Data listing:
★ ★ ★ ★ ★
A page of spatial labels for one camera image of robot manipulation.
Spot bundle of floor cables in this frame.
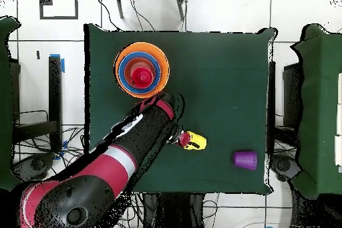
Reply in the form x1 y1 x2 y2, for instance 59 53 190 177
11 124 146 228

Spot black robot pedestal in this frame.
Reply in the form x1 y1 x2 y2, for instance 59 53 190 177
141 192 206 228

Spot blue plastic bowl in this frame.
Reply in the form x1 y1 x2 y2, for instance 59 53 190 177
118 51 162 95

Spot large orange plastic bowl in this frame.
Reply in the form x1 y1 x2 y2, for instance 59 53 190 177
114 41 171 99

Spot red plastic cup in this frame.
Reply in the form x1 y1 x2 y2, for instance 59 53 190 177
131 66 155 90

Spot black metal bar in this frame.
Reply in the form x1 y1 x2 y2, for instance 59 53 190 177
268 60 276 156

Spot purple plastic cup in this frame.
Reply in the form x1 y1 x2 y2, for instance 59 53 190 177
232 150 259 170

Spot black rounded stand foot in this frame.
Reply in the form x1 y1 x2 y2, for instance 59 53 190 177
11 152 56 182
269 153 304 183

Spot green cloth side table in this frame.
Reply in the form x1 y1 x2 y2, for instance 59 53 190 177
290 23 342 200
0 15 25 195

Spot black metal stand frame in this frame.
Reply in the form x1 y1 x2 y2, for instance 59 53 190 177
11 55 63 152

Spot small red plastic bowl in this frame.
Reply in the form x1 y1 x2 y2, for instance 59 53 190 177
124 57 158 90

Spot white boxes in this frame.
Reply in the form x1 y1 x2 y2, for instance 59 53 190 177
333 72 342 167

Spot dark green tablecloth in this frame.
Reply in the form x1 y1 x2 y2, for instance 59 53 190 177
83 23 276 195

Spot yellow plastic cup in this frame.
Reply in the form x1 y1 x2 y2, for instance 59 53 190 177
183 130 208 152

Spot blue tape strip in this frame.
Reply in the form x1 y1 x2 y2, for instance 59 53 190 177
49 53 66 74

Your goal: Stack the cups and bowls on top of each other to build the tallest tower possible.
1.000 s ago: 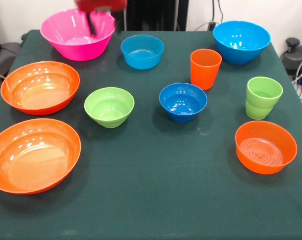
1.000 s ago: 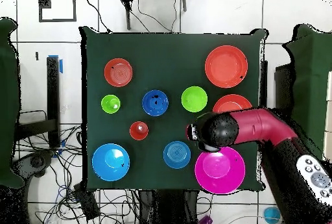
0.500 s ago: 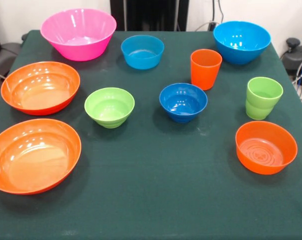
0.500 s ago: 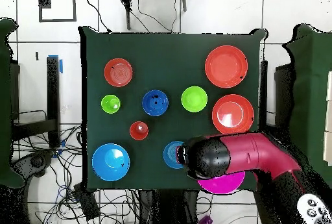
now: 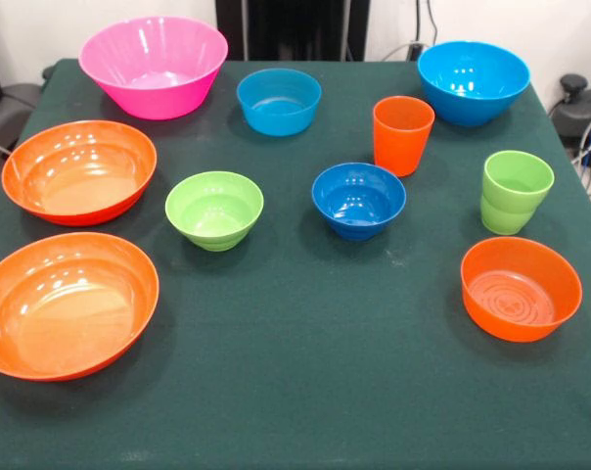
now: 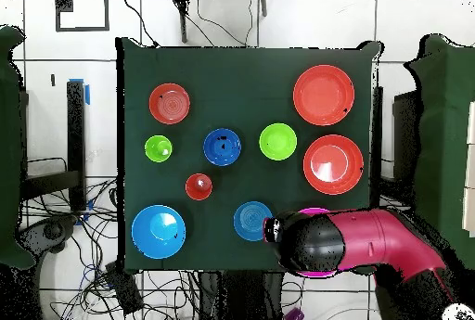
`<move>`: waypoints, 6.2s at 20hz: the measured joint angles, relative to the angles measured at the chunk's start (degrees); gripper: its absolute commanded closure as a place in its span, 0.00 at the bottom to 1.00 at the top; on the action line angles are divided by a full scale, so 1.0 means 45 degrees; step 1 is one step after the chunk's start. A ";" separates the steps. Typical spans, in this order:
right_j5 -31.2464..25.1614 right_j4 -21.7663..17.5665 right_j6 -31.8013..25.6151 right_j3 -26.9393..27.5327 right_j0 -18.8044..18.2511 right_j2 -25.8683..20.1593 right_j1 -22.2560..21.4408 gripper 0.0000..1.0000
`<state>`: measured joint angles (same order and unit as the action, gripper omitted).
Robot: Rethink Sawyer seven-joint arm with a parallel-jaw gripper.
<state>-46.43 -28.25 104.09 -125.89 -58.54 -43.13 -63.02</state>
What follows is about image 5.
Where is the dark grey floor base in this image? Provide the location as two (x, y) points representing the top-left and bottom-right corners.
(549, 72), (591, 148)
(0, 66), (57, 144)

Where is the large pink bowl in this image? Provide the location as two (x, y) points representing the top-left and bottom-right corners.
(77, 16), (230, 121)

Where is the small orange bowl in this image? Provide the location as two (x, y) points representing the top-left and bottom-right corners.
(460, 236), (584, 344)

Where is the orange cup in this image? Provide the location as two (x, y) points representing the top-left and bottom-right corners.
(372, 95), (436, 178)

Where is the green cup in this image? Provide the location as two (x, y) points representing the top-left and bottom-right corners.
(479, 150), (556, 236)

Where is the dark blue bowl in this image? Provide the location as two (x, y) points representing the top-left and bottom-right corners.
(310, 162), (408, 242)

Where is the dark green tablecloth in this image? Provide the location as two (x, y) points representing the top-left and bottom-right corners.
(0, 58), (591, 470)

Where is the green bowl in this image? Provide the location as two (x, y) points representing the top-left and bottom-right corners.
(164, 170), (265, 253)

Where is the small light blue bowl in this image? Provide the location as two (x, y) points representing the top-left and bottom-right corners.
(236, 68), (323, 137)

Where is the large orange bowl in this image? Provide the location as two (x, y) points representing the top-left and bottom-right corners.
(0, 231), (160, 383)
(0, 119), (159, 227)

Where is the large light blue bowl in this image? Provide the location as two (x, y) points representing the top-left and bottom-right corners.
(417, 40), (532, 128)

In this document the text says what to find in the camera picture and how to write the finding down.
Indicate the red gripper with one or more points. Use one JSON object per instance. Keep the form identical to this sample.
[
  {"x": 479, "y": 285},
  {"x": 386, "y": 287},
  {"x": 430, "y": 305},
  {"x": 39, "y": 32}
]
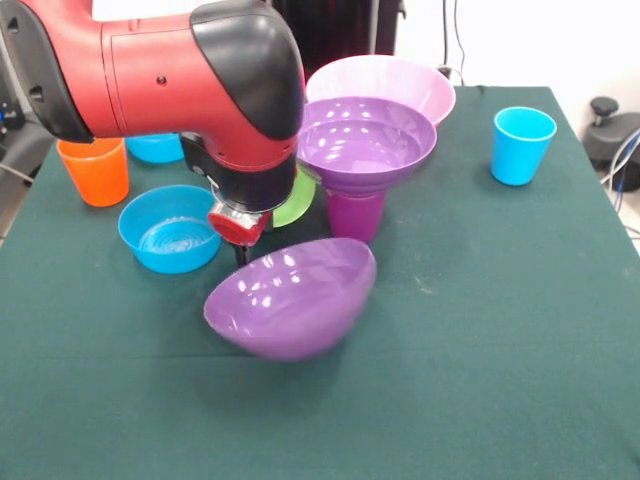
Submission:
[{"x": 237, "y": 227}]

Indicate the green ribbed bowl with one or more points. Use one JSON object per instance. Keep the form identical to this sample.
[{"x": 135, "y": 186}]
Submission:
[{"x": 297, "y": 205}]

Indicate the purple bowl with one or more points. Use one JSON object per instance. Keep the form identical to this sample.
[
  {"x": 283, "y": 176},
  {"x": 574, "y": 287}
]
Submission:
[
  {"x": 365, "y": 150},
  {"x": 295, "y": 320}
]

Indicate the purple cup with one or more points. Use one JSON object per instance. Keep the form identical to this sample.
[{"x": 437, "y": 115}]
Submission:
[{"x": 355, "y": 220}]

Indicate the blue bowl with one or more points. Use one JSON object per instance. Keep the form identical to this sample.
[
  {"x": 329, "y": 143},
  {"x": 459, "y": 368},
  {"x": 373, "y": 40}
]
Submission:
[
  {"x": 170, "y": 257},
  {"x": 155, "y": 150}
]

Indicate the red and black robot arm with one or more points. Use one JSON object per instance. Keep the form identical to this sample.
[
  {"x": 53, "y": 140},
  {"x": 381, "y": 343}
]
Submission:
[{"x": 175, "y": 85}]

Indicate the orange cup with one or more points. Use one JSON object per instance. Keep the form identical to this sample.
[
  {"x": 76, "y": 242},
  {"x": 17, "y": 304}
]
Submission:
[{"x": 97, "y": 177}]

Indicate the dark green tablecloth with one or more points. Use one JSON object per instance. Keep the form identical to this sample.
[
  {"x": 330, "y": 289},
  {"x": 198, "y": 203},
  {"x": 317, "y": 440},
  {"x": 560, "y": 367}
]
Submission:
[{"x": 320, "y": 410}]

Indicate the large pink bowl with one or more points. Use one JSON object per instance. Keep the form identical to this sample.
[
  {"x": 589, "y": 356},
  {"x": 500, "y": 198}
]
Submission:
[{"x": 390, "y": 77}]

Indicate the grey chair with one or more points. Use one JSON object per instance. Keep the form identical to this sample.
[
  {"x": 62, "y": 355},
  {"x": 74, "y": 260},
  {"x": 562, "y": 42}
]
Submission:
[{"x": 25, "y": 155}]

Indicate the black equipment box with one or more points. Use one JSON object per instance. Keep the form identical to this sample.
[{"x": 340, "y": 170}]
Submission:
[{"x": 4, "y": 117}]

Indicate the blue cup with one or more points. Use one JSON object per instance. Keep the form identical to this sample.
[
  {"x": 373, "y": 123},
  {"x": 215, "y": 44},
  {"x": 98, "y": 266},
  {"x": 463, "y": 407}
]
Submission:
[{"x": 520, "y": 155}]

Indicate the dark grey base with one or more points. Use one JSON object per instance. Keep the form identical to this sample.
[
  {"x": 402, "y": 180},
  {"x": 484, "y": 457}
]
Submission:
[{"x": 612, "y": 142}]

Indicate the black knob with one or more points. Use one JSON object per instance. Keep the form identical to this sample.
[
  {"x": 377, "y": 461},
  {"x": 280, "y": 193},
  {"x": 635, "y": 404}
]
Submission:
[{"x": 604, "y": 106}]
★ ★ ★ ★ ★
Instructions for the task:
Lines with the word "plastic" in the data need counting; report the count alone.

The completed task:
6